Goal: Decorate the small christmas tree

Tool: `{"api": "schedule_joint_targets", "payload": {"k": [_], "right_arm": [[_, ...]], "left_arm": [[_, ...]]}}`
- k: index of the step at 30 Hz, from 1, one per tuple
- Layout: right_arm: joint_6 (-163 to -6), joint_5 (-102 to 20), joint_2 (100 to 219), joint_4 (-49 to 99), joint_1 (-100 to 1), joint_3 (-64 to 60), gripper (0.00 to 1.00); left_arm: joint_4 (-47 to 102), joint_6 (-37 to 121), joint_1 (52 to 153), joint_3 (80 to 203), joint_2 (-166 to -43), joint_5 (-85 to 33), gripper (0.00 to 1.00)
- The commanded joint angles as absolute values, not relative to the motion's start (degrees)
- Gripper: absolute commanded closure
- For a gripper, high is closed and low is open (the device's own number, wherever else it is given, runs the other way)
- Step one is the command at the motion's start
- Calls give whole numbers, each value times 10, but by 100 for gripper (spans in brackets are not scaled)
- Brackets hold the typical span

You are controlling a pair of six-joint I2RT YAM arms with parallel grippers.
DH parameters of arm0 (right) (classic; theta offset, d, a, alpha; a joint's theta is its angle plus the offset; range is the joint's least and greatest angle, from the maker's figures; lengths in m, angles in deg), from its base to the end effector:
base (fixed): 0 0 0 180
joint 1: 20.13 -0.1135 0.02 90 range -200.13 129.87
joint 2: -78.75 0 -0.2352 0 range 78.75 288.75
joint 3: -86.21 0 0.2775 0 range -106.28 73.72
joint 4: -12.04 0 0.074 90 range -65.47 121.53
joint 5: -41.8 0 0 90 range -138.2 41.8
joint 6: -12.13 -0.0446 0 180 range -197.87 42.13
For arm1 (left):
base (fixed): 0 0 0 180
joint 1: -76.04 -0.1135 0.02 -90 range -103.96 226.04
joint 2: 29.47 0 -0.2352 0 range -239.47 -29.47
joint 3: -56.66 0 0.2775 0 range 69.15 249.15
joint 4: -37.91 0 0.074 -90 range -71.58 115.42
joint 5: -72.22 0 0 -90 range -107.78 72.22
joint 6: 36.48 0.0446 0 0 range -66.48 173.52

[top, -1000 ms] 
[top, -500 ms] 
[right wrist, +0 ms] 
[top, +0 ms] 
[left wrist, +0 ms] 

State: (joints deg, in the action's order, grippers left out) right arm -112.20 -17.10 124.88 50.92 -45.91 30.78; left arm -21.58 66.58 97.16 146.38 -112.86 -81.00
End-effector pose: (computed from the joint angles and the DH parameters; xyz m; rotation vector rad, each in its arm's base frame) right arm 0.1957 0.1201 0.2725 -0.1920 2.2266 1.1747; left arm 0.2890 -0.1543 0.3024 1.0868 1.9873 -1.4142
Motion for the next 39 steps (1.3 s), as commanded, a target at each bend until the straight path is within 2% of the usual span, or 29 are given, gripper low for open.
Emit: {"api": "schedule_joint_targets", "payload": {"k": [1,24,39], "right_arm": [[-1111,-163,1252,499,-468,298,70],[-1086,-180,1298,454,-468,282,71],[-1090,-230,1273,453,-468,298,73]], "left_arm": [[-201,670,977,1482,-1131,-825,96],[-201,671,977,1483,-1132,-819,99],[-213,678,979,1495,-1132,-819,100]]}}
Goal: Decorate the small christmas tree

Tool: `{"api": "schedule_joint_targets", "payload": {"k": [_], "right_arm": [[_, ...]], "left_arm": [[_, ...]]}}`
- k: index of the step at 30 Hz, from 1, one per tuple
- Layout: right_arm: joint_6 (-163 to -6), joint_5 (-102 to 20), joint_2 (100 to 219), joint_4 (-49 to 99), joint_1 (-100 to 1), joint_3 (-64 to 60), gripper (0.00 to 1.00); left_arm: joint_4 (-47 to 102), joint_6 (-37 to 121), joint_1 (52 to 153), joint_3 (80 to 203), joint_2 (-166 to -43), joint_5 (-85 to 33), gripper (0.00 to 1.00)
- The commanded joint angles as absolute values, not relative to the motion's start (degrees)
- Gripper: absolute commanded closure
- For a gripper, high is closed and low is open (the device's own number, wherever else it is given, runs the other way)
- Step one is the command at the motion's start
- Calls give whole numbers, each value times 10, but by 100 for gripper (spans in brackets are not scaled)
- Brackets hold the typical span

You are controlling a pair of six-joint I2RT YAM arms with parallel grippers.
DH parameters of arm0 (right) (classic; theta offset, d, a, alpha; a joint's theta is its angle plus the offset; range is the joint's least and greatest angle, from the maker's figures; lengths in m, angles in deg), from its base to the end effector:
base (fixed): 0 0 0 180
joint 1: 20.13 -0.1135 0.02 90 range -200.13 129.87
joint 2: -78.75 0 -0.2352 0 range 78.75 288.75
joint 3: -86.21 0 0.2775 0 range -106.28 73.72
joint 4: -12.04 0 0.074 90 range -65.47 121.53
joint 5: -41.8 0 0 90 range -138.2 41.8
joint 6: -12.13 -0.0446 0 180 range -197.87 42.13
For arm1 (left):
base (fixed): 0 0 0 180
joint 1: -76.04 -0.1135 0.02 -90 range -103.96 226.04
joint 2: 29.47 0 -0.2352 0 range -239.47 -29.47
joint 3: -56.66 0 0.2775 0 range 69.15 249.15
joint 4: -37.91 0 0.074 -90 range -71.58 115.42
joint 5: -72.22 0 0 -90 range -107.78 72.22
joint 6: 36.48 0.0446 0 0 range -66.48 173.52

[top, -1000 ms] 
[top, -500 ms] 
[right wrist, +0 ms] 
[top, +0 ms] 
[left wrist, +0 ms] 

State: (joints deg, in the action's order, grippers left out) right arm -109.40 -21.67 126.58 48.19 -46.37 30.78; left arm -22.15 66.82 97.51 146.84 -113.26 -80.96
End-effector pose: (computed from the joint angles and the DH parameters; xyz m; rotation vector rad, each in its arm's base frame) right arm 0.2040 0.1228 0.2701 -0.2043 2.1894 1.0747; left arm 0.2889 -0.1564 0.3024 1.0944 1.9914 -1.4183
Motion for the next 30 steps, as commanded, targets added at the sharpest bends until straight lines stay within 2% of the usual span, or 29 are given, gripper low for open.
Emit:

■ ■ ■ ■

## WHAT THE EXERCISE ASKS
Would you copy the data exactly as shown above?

## SOLUTION FOR THIS PROBLEM
Goal: Decorate the small christmas tree

Tool: `{"api": "schedule_joint_targets", "payload": {"k": [_], "right_arm": [[_, ...]], "left_arm": [[_, ...]]}}`
- k: index of the step at 30 Hz, from 1, one per tuple
- Layout: right_arm: joint_6 (-163 to -6), joint_5 (-102 to 20), joint_2 (100 to 219), joint_4 (-49 to 99), joint_1 (-100 to 1), joint_3 (-64 to 60), gripper (0.00 to 1.00); left_arm: joint_4 (-47 to 102), joint_6 (-37 to 121), joint_1 (52 to 153), joint_3 (80 to 203), joint_2 (-166 to -43), joint_5 (-85 to 33), gripper (0.00 to 1.00)
- The commanded joint angles as absolute values, not relative to the motion's start (degrees)
- Gripper: absolute commanded closure
- For a gripper, high is closed and low is open (the device's own number, wherever else it is given, runs the other way)
- Step one is the command at the motion's start
- Calls give whole numbers, each value times 10, but by 100 for gripper (spans in brackets are not scaled)
- Brackets hold the typical span

You are controlling a pair of six-joint I2RT YAM arms with parallel grippers.
DH parameters of arm0 (right) (classic; theta offset, d, a, alpha; a joint's theta is its angle plus the offset; range is the joint's least and greatest angle, from the maker's figures; lengths in m, angles in deg), from its base to the end effector:
base (fixed): 0 0 0 180
joint 1: 20.13 -0.1135 0.02 90 range -200.13 129.87
joint 2: -78.75 0 -0.2352 0 range 78.75 288.75
joint 3: -86.21 0 0.2775 0 range -106.28 73.72
joint 4: -12.04 0 0.074 90 range -65.47 121.53
joint 5: -41.8 0 0 90 range -138.2 41.8
joint 6: -12.13 -0.0446 0 180 range -197.87 42.13
For arm1 (left):
base (fixed): 0 0 0 180
joint 1: -76.04 -0.1135 0.02 -90 range -103.96 226.04
joint 2: 29.47 0 -0.2352 0 range -239.47 -29.47
joint 3: -56.66 0 0.2775 0 range 69.15 249.15
joint 4: -37.91 0 0.074 -90 range -71.58 115.42
joint 5: -72.22 0 0 -90 range -107.78 72.22
joint 6: 36.48 0.0446 0 0 range -66.48 173.52

[top, -1000 ms] 
[top, -500 ms] 
[right wrist, +0 ms] 
[top, +0 ms] 
[left wrist, +0 ms] 

State: (joints deg, in the action's order, grippers left out) right arm -112.20 -17.10 124.88 50.92 -45.91 30.78; left arm -21.58 66.58 97.16 146.38 -112.86 -81.00
End-effector pose: (computed from the joint angles and the DH parameters; xyz m; rotation vector rad, each in its arm's base frame) right arm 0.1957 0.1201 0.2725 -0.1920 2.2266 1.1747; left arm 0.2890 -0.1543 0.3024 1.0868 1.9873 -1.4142
Motion for the next 39 steps (1.3 s), as commanded, a target at each bend until the straight path is within 2% of the usual span, or 29 are given, gripper low for open.
Emit: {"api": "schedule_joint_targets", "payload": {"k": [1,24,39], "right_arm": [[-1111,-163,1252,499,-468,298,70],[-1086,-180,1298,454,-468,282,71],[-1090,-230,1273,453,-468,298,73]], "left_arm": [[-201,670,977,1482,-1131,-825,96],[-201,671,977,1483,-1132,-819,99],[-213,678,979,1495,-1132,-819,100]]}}
Goal: Decorate the small christmas tree

Tool: `{"api": "schedule_joint_targets", "payload": {"k": [_], "right_arm": [[_, ...]], "left_arm": [[_, ...]]}}`
- k: index of the step at 30 Hz, from 1, one per tuple
- Layout: right_arm: joint_6 (-163 to -6), joint_5 (-102 to 20), joint_2 (100 to 219), joint_4 (-49 to 99), joint_1 (-100 to 1), joint_3 (-64 to 60), gripper (0.00 to 1.00); left_arm: joint_4 (-47 to 102), joint_6 (-37 to 121), joint_1 (52 to 153), joint_3 (80 to 203), joint_2 (-166 to -43), joint_5 (-85 to 33), gripper (0.00 to 1.00)
- The commanded joint angles as absolute values, not relative to the motion's start (degrees)
- Gripper: absolute commanded closure
- For a gripper, high is closed and low is open (the device's own number, wherever else it is given, runs the other way)
- Step one is the command at the motion's start
- Calls give whole numbers, each value times 10, but by 100 for gripper (spans in brackets are not scaled)
- Brackets hold the typical span

You are controlling a pair of six-joint I2RT YAM arms with parallel grippers.
DH parameters of arm0 (right) (classic; theta offset, d, a, alpha; a joint's theta is its angle plus the offset; range is the joint's least and greatest angle, from the maker's figures; lengths in m, angles in deg), from its base to the end effector:
base (fixed): 0 0 0 180
joint 1: 20.13 -0.1135 0.02 90 range -200.13 129.87
joint 2: -78.75 0 -0.2352 0 range 78.75 288.75
joint 3: -86.21 0 0.2775 0 range -106.28 73.72
joint 4: -12.04 0 0.074 90 range -65.47 121.53
joint 5: -41.8 0 0 90 range -138.2 41.8
joint 6: -12.13 -0.0446 0 180 range -197.87 42.13
For arm1 (left):
base (fixed): 0 0 0 180
joint 1: -76.04 -0.1135 0.02 -90 range -103.96 226.04
joint 2: 29.47 0 -0.2352 0 range -239.47 -29.47
joint 3: -56.66 0 0.2775 0 range 69.15 249.15
joint 4: -37.91 0 0.074 -90 range -71.58 115.42
joint 5: -72.22 0 0 -90 range -107.78 72.22
joint 6: 36.48 0.0446 0 0 range -66.48 173.52

[top, -1000 ms] 
[top, -500 ms] 
[right wrist, +0 ms] 
[top, +0 ms] 
[left wrist, +0 ms] 

State: (joints deg, in the action's order, grippers left out) right arm -109.40 -21.67 126.58 48.19 -46.37 30.78; left arm -22.15 66.82 97.51 146.84 -113.26 -80.96
End-effector pose: (computed from the joint angles and the DH parameters; xyz m; rotation vector rad, each in its arm's base frame) right arm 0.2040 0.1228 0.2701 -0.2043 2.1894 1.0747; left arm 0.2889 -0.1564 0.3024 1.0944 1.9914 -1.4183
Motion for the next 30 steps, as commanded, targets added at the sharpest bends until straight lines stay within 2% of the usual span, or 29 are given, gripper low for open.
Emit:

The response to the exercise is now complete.